Die nächste logische Folge sind nun Dienstleister, die sich zwischen Restaurants und Plattformen setzen und es den Restaurantbetreibern erleichtern, neue Locations aufzumachen.
Das ist, was Kalanicks CloudKitchens macht. Es senkt die Anfangskosten und die Hürden (mental wie finanziell), für die Restaurantbetreiber, neue ‚dark kitchens‘ zu eröffnen und notfalls auch wieder aufzugeben. Eben WeWork für Essen, wie The Information es nannte.
Das hat auch Auswirkungen auf die Immobilienbranche: Dark kitchens können in Hinterhöfen, abgelegenen Straßenzügen und oberen Etagen sitzen. Unattraktive Lagen werden auf diesen Weg attraktiver. Ein professionalisierter Anbieter wie CloudKitchens sollte hier gute Arbitrage-Möglichkeiten finden. (Und zwar wesentlich bessere als WeWork, das vergleichsweise quasi kaum Spielraum bei den Locations hat.
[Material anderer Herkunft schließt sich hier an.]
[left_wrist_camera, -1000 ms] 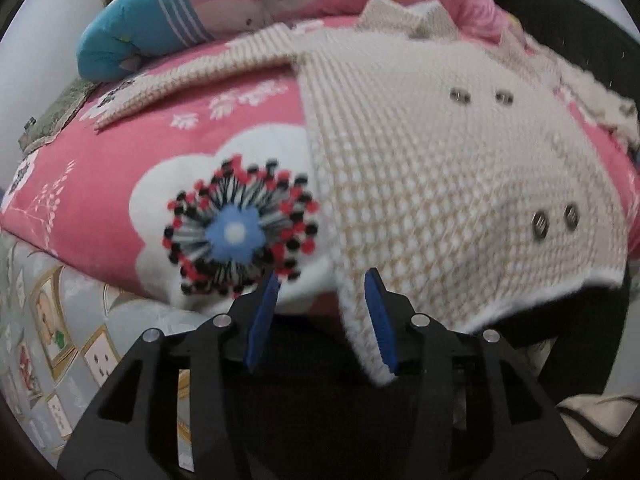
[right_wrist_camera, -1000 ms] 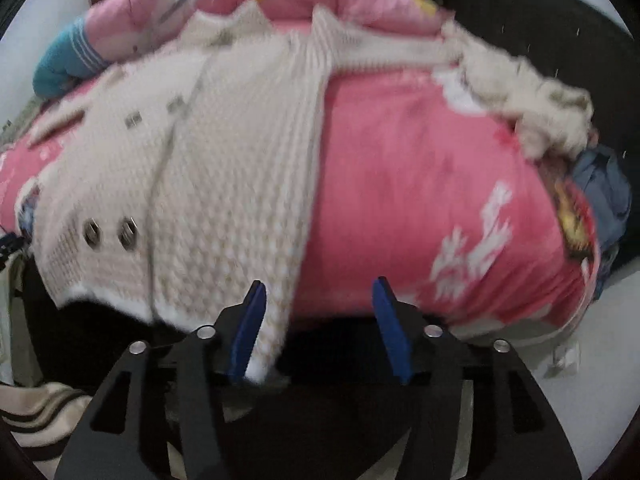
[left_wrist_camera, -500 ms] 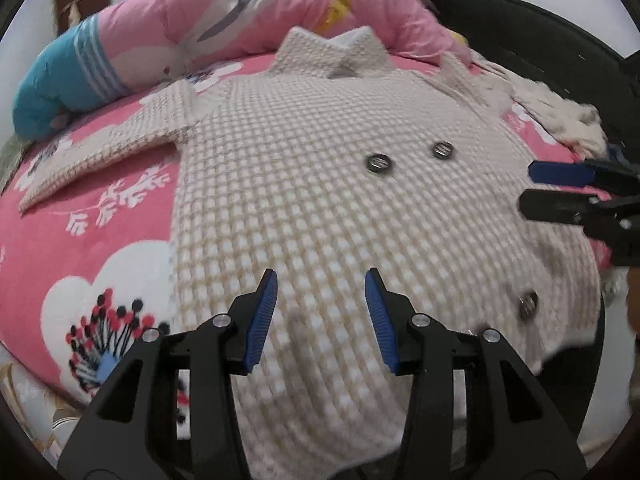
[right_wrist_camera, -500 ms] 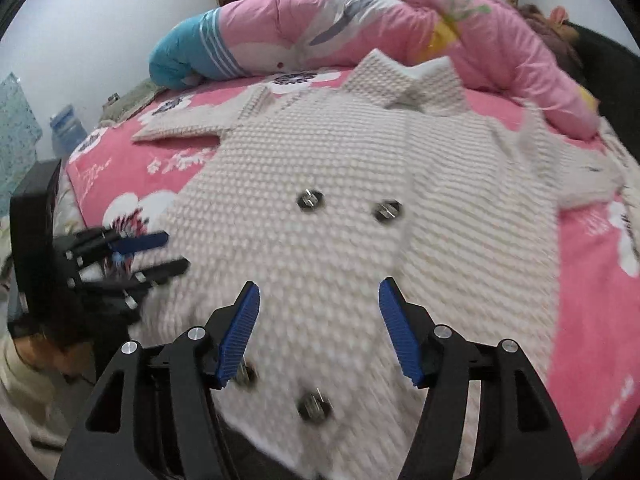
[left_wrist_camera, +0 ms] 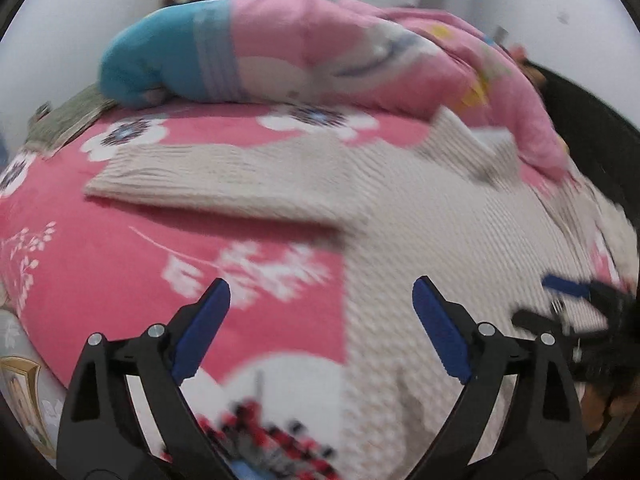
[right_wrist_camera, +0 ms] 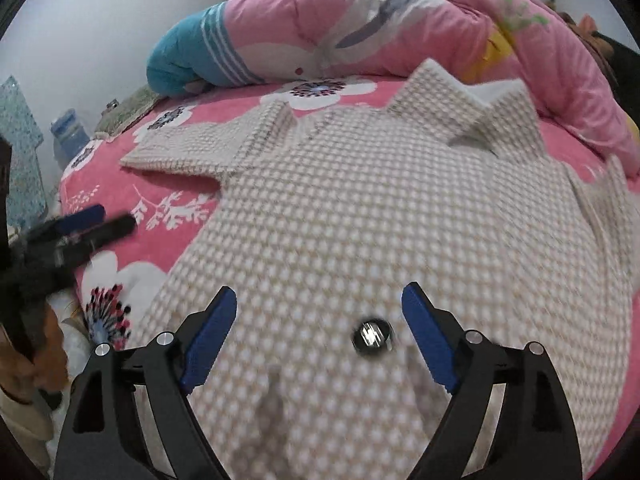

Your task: Fold large clothes

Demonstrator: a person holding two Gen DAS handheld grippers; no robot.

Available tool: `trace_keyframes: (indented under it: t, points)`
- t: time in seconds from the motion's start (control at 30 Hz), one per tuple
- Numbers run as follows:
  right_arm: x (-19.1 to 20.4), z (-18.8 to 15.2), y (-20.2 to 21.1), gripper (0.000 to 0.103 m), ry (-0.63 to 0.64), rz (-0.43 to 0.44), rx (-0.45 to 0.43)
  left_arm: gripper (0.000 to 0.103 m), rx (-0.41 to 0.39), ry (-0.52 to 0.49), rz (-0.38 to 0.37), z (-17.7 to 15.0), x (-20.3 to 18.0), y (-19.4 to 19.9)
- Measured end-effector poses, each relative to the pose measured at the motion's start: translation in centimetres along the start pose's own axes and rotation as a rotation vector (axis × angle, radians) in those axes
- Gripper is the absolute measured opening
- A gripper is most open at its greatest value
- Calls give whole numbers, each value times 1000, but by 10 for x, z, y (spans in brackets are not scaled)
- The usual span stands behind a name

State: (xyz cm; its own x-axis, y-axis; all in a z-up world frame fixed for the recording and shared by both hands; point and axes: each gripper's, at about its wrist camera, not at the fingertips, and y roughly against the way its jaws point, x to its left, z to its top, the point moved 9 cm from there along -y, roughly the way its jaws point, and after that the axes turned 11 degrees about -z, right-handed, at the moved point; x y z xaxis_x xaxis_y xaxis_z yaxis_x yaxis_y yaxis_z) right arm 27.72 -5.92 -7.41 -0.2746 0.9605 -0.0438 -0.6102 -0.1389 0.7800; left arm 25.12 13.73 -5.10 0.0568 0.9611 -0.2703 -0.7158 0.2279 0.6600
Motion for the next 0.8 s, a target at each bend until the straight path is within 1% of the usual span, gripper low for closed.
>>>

Das ist alles sicher ein wesentlicher Teil des Pitches von CloudKitchens an die Investoren.)
Es wird nicht mehr lang dauern, und neue Restaurantketten, eher: Restaurant-Marken, werden auf den Schultern von Lieferdiensten und Dark-Kitchen-Providern wie CloudKitchens aufsteigen. Man vergleiche das mit Marktplatzmarken wie Anker im Elektronik-Bereich. Diese neue Wertschöpfungskette erlaubt Fokus und schnelles Wachstum. Die damit einhergehende Abhängigkeit (bei Anker: Amazon, bei Restaruants: Lieferheld) muss dann notwendigerweise pragmatisch konstant mitgedacht werden. Wer allerdings als Marke groß genug wird, kann der Verhandlungsmacht der Plattformen auch entwachsen. (Man denke etwa an Ninja und Twitch.)
Last not least, folgt die Ausweitung der Kampfzone der Dienstleister auf benachbarte und vergleichbare Branchen: Die Immobilienbranche hatten wir bereits angesprochen. CloudKitchens hat sich mittlerweile umbenannt in City Storage Systems. CloudKitchens war namensseitig an die Restaurantbranche gebunden. City Storage Systems ist branchenübergreifend und nimmt nur noch Bezug auf die allgemeine Leistung, die das Unternehmen anbietet.
Die Selbstbeschreibung hat sich ebenfalls erweitert. Auf CrunchBase heißt es dann:
City Storage Systems, formerly called CloudKitchens, focuses on repurposing distressed real estate assets like parking lots or abandoned strip malls and turning them into spaces suited for new industries, such as food delivery or online retail.
Was das für die Ambitionen des Unternehmens impliziert, dürfte klar sein.